26 February 2024

Dear Companions on the Path,

Many people throughout the world are inspired by the example of Pirzadi-Shahida Noor. She saw the horrors perpetrated by the Nazis against the Jews, as well as other groups, and felt the need to stand for justice in the spirit of Sufi chivalry. She was prepared to give her life and did give her life, having performed crucial acts of service requiring immense bravery and commitment.

My father Pir Vilayat also valiantly offered his service, and only barely survived. Needless to say, neither Noor nor my father conceived the German people as their enemy; their only intention was to confront the Nazi program of systematically degrading and destroying the lives of the “other,” which for the Nazis primarily meant the Jews.

In the last years of his life, my father told me he saw a pattern repeating itself. A Jewish ethnic state had been created on lands long inhabited and cultivated by Palestinians, the latter comprising a melange of Muslims, Christians, Jews, and Druze. The state of Israel received its mandate from an empire based far away, and emerged from the trauma of the Holocaust, a heartbreaking abomination of immeasurable proportions.

Trauma needs healing, and collective healing requires the careful work of generations. What hinders and diverts a process of healing is, in the grip of a wound, to indulge in mirroring the violence and humiliation one has suffered, visiting it now on another group, and in this way perpetuating the cycle.

My father was deeply concerned that this was happening in the Holy Land, where Palestinians were becoming the outcast “other” on acres they had peacefully tended for long generations. Looking back on the Second World War, he asked me rhetorically, “Is this what we (Noor and I) fought for?”

Mind you, my father always held the Jewish people, their religion, and their culture in high regard—as he did all peoples of the world. He used to love to sing the Hebrew song “Hashi Venu,” and would listen to “Kol Nidre” in deep meditation.

The conversations in which my father expressed to me his profound concern over the plight of the Palestinians took place long before the immense devastation that is happening now—he left this world almost twenty years ago. What would my father say now? What would Noor say?

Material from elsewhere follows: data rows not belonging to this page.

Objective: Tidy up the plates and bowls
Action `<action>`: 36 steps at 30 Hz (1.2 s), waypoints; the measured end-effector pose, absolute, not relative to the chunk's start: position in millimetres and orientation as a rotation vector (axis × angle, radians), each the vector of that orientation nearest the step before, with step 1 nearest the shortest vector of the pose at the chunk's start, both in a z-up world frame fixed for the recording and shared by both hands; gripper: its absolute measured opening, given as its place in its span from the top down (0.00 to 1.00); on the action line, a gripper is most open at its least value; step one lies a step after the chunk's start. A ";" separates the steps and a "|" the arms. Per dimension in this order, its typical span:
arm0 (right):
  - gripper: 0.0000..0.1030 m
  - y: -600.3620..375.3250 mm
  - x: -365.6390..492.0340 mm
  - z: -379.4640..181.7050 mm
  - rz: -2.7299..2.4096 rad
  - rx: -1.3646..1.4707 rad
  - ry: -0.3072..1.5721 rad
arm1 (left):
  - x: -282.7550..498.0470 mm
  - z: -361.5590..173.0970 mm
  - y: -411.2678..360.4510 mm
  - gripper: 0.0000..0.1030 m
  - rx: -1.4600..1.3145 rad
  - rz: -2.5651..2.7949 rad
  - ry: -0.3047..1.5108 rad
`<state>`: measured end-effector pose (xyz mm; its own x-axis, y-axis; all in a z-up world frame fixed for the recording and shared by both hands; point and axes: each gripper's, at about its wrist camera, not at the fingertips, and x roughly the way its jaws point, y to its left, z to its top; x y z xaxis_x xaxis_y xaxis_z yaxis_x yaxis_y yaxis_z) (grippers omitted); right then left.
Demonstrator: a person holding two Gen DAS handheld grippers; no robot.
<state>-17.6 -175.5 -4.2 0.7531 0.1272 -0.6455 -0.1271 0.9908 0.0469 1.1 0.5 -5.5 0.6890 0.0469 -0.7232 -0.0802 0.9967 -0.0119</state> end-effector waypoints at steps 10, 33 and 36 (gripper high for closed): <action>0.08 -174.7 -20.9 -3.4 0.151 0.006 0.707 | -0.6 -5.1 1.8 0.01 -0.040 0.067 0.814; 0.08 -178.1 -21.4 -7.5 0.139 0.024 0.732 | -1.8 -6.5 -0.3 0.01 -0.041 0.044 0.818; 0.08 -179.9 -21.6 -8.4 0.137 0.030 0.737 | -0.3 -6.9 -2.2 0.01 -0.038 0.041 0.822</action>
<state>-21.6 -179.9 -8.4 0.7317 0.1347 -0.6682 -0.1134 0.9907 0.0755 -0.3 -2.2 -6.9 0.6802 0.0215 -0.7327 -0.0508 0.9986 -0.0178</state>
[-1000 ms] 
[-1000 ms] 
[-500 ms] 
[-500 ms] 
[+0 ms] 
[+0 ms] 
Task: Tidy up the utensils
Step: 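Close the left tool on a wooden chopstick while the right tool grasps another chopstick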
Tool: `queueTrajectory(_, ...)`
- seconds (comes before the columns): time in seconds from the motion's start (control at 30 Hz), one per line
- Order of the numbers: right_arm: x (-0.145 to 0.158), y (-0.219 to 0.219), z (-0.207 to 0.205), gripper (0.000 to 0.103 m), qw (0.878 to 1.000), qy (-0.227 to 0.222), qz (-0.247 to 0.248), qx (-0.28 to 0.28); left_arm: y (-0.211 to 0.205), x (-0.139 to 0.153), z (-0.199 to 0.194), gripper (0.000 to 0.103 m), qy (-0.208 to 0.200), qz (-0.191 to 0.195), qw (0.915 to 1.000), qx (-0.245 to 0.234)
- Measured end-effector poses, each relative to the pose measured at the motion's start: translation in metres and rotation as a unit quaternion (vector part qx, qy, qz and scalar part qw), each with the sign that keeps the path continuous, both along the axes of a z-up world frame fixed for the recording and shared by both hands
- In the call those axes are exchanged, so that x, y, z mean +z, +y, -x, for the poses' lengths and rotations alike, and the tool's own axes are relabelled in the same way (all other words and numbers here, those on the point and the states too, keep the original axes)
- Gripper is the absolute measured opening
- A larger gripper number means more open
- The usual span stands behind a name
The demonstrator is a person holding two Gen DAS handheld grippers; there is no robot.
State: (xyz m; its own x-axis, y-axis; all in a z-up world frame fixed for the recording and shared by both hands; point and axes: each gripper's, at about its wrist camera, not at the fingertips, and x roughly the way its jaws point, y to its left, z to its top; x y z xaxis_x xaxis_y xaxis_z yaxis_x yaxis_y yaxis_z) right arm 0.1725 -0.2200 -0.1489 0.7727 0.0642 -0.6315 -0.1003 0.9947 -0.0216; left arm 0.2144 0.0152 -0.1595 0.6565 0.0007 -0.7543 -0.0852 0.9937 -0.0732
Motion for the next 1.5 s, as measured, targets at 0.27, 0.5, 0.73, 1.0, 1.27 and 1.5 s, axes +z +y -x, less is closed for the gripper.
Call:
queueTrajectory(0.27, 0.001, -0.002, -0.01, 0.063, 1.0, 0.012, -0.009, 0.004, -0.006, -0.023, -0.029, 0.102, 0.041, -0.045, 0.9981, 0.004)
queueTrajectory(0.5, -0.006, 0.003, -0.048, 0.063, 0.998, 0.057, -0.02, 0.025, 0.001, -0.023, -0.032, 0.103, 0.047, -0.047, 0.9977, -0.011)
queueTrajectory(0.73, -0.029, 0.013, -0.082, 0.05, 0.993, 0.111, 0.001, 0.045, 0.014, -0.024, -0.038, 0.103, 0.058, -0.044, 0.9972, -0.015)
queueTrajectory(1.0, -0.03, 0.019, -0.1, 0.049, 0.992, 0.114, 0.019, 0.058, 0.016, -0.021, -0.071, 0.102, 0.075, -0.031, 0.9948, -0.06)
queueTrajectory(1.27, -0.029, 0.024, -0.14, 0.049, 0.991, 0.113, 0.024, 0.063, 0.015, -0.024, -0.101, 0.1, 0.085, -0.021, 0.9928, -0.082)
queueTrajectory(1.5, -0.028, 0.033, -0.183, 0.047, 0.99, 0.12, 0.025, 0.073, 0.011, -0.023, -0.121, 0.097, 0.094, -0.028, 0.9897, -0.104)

I can only say what I see. After the Holocaust the world promised, “Never again.” Never again has to mean, never again to anyone. Every people deserve their rights, and when whole rows of neighborhoods are blown to dust, it’s time to acknowledge that appalling old patterns are recurring, and it’s time—and past time—to say: this ghastly destruction, this mass wreckage of beautiful God-given lives, cannot be the way to a future that anyone would wish for. It is the opposite of healing.

Imagine a world of truly embodied universal kinship prevailing planetwide. It can begin tomorrow if we all choose it.